— What you need to do —
Here is the listing. Report each line in it that contains the string "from".

— Input data —
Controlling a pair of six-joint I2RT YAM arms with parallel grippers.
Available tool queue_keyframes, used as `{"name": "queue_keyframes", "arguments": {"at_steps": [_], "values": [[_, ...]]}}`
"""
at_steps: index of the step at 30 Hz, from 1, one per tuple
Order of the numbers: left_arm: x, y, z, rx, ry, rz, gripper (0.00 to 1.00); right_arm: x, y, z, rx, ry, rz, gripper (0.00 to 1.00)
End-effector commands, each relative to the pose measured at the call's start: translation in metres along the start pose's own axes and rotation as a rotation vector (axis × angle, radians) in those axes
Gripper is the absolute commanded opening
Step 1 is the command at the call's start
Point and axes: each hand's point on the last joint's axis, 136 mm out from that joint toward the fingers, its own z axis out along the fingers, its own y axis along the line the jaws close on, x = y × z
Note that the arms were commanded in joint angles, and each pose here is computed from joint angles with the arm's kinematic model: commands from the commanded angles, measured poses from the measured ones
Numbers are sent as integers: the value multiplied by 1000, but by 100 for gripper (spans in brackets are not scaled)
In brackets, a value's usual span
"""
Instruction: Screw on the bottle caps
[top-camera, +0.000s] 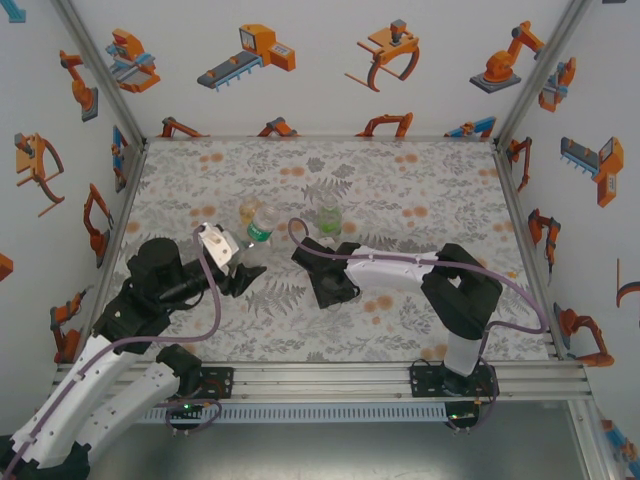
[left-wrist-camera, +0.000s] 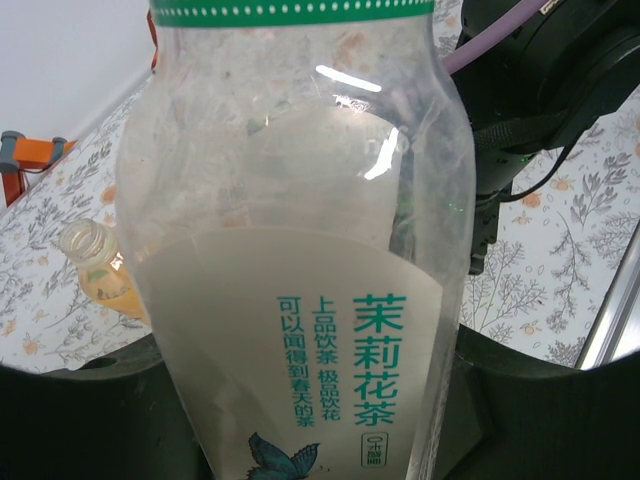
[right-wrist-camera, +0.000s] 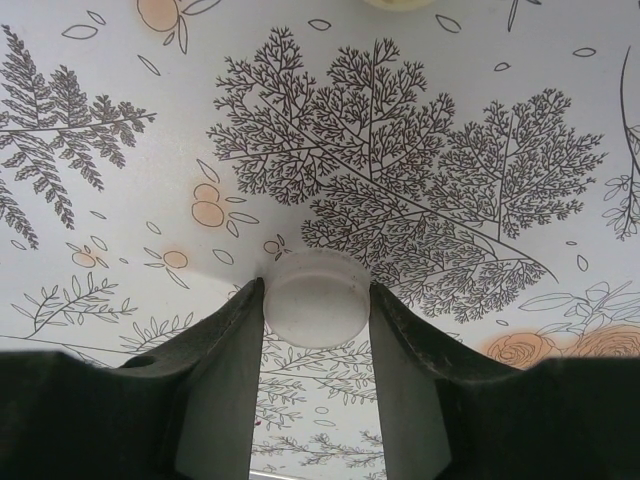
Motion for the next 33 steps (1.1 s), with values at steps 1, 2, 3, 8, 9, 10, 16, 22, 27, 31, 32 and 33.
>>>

— Your response —
at_steps: index of the step at 30 Hz, from 1, one per tuple
Point and axes: each hand's point on the last joint's axis, 136 mm out from that joint toward the fingers, its own z axis out along the fingers, its own y axis along the line the jaws close on, x = y × z
Note that the arms were commanded in joint angles, and each pose here is computed from joint angles with the arm's kinematic model: commands from the commanded angles, measured poses from the measured ones

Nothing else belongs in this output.